- About this task -
State, as a number alone, how many lines of the data contain the string "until".

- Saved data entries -
####################

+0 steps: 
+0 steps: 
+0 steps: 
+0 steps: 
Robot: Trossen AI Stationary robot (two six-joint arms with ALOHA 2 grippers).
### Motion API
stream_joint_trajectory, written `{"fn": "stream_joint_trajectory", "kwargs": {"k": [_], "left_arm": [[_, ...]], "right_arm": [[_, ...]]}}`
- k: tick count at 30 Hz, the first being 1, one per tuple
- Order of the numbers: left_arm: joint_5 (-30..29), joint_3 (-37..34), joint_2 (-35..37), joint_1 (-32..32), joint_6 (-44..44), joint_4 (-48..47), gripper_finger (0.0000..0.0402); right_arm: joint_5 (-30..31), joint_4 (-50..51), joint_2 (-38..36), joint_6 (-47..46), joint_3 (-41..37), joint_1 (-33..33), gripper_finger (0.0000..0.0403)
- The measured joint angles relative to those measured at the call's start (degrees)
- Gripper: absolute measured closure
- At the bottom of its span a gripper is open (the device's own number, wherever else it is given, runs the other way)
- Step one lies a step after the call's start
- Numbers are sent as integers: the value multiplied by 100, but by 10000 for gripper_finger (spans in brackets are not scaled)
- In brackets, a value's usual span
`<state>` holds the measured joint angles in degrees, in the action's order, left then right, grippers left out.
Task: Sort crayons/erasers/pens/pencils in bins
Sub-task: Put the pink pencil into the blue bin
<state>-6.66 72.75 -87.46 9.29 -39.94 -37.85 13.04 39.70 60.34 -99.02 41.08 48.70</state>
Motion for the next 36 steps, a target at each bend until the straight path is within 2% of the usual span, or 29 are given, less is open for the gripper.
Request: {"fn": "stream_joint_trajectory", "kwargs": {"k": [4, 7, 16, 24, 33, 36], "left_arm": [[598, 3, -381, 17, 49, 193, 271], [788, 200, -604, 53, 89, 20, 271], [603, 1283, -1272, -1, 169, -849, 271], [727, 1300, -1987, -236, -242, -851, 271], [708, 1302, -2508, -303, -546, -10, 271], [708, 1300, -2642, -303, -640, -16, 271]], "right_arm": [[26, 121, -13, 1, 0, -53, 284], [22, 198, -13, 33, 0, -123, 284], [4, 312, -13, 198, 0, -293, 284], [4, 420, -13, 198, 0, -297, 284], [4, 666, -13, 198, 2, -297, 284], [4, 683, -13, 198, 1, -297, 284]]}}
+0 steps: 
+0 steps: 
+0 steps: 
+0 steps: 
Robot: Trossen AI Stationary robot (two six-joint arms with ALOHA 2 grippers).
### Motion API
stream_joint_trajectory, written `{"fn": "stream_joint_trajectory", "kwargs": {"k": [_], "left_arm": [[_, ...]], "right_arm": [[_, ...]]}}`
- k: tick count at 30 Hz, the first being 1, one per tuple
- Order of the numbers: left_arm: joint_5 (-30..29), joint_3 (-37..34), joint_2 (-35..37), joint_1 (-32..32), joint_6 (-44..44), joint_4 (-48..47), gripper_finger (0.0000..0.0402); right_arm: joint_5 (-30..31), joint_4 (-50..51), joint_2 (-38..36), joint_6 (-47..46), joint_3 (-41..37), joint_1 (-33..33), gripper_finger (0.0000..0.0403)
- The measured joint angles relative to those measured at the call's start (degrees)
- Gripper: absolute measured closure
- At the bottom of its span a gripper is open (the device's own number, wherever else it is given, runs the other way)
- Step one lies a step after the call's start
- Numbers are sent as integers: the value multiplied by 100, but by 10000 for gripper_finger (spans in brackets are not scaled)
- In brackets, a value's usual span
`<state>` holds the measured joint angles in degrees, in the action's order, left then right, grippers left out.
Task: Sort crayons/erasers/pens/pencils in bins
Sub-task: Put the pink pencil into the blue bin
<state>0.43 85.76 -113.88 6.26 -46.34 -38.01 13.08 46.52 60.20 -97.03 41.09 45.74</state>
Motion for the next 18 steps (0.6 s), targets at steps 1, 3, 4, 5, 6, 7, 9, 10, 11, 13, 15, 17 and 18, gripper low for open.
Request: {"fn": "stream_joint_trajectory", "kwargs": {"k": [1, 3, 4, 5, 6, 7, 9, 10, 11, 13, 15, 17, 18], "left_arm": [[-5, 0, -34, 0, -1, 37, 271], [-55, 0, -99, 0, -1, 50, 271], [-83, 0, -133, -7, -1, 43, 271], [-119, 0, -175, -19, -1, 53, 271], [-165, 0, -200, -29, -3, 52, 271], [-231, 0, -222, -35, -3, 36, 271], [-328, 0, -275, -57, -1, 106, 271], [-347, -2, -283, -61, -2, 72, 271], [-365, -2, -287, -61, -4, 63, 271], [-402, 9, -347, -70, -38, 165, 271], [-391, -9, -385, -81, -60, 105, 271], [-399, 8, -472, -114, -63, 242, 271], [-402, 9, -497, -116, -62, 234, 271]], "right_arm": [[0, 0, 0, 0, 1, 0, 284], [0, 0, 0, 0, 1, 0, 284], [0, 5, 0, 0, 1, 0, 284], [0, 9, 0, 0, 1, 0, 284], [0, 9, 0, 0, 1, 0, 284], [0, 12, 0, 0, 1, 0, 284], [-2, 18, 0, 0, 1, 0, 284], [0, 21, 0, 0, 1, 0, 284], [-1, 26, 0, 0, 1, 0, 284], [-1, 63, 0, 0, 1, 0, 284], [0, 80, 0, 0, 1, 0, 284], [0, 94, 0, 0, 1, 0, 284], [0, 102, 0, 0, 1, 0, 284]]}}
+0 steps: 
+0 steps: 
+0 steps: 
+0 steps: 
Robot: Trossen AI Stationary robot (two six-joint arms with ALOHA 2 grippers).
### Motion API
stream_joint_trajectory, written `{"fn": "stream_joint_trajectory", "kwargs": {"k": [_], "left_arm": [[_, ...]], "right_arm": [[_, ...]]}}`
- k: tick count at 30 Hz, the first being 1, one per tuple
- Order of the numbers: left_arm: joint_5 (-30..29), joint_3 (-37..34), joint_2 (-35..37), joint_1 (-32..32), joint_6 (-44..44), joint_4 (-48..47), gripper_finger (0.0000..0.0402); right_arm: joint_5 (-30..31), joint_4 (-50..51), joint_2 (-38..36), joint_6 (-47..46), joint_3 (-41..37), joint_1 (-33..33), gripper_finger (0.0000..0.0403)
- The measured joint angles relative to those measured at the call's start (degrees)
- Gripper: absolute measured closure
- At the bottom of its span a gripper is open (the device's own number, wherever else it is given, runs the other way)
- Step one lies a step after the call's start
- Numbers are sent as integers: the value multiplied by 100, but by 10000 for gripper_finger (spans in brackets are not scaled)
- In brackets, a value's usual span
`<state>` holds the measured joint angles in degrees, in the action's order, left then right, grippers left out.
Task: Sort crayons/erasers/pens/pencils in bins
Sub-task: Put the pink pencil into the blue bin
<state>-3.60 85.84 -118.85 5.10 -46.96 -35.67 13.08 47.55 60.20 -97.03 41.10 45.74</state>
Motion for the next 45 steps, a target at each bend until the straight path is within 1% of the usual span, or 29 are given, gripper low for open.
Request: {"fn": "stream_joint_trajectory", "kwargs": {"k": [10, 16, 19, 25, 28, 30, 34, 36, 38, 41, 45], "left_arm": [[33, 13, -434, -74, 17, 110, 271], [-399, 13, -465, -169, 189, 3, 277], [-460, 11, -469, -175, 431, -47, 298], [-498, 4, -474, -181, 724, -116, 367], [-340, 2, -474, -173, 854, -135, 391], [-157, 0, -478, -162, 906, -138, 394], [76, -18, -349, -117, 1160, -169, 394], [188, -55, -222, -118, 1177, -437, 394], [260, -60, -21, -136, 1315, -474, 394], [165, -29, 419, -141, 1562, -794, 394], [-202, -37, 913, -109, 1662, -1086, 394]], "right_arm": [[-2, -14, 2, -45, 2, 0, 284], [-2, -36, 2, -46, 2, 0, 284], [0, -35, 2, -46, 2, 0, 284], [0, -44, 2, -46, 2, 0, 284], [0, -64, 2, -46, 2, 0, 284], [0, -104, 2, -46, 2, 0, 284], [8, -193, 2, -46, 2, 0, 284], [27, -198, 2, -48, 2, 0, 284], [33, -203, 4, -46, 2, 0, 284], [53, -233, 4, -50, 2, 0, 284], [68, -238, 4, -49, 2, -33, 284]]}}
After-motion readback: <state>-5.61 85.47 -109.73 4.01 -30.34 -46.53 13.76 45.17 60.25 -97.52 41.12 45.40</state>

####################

- Response area -
2